§ ABOUT THIS EXERCISE: Search the records below for the word "measured", then return every line where it appears.

§ GIVEN DATA:
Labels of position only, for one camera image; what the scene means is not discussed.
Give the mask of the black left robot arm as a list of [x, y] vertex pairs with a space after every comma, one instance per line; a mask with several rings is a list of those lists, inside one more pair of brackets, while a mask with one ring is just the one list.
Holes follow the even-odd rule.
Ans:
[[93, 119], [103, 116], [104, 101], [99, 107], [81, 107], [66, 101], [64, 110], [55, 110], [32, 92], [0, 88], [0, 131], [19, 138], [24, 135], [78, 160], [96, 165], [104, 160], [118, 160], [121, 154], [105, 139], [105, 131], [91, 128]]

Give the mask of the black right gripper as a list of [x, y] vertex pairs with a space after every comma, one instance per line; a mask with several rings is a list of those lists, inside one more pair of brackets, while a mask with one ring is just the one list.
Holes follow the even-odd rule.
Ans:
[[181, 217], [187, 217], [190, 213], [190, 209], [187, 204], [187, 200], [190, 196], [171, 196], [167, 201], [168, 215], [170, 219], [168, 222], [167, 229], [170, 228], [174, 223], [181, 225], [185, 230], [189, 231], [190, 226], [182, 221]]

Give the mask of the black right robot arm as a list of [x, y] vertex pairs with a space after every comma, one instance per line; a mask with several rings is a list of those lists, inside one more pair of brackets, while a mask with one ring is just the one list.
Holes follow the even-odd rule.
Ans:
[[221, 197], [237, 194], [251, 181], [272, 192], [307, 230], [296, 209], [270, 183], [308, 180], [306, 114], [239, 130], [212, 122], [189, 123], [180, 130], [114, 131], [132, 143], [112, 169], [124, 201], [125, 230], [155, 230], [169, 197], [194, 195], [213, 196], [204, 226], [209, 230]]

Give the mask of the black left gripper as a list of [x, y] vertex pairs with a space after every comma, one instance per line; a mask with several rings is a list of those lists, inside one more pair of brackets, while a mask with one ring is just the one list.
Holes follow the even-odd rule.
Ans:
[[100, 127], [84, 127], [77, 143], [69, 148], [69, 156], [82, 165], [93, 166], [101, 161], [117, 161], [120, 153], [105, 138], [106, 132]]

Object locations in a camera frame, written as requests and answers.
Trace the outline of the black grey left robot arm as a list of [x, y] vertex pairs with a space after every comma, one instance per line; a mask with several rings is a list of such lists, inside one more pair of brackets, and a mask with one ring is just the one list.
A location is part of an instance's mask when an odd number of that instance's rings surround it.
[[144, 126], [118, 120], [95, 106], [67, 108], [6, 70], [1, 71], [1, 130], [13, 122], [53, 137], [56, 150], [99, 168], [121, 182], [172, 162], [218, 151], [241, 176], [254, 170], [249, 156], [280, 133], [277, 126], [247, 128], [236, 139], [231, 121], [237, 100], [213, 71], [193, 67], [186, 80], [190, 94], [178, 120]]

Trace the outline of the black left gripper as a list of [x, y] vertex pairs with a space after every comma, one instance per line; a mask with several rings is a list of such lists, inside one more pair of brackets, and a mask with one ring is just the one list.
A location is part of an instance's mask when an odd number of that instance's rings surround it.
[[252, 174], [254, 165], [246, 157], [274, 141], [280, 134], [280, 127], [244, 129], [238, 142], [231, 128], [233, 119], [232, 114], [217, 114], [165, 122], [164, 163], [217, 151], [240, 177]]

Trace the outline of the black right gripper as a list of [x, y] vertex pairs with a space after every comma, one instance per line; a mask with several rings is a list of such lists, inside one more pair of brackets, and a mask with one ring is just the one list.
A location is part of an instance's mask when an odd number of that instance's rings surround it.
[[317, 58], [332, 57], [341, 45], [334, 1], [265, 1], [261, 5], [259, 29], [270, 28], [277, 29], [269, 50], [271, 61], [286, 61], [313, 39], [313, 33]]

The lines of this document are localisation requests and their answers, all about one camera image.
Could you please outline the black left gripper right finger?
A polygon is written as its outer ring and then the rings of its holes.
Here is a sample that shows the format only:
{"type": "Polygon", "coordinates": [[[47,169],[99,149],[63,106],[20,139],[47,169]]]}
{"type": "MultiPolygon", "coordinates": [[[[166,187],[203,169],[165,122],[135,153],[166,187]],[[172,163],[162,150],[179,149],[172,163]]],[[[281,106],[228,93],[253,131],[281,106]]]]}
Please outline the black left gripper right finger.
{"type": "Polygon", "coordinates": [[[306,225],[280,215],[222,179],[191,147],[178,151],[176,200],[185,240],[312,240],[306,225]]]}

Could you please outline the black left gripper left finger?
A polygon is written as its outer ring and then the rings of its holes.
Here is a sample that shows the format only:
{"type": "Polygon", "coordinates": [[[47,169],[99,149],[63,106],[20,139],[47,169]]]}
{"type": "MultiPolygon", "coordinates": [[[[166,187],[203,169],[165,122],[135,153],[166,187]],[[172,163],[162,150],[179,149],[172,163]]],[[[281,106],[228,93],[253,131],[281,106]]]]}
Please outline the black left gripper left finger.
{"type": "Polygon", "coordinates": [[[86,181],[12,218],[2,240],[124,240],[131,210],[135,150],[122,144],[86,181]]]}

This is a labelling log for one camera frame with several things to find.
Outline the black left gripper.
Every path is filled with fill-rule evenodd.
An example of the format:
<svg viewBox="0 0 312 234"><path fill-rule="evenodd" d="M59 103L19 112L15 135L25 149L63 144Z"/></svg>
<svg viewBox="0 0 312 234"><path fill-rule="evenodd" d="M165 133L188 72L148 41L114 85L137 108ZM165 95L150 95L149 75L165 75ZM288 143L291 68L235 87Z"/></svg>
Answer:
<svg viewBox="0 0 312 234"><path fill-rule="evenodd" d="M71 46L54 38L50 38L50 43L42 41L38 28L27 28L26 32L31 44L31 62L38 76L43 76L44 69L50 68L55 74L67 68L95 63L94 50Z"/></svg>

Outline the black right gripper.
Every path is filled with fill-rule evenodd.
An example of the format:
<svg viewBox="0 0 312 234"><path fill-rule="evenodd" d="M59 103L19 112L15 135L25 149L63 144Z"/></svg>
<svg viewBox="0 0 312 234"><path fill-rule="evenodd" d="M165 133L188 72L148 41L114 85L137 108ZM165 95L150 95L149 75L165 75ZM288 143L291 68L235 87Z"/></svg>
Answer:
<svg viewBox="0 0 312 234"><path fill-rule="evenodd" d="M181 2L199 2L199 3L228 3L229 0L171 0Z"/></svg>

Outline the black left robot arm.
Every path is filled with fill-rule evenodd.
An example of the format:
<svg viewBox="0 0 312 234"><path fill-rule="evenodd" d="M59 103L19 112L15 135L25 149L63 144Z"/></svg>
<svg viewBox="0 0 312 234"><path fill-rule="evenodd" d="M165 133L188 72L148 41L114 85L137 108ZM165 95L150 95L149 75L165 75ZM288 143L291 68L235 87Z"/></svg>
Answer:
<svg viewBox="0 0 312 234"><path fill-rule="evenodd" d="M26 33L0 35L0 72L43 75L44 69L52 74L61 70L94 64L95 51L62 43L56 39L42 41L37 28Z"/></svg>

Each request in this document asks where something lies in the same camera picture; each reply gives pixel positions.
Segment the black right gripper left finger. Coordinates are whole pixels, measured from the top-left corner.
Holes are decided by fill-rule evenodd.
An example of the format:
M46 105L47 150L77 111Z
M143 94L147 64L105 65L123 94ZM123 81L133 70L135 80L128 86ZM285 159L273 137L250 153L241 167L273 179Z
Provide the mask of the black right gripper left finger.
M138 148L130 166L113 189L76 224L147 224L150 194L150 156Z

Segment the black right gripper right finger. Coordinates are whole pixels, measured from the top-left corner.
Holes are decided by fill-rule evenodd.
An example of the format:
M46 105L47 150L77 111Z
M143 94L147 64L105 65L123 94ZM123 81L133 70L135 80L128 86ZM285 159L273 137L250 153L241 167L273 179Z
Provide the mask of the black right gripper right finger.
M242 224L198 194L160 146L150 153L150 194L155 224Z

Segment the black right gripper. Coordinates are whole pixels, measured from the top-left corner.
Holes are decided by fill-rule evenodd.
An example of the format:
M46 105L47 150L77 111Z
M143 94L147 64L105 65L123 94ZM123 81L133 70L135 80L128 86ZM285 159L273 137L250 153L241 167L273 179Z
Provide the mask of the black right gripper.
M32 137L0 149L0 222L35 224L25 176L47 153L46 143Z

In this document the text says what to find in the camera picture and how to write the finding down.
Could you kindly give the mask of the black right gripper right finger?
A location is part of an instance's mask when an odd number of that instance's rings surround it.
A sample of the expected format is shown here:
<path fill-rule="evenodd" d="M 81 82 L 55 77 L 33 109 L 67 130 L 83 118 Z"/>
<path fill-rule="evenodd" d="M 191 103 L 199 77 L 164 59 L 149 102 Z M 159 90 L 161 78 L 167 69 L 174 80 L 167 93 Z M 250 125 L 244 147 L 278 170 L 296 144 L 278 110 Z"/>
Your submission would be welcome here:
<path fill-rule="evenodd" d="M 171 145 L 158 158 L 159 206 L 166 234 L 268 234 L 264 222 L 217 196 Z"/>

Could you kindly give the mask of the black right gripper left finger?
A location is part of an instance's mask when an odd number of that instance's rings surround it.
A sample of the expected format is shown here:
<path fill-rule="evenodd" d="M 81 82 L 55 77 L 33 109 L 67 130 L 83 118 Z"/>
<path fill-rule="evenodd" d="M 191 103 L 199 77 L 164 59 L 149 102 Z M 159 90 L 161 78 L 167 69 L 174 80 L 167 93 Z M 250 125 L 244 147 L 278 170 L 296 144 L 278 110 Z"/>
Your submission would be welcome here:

§ EXERCISE OUTPUT:
Segment the black right gripper left finger. Coordinates are whole pixels, measured from the top-left corner.
Segment the black right gripper right finger. Coordinates are whole pixels, measured from the top-left corner.
Segment the black right gripper. Coordinates are whole pixels, measured from the top-left corner.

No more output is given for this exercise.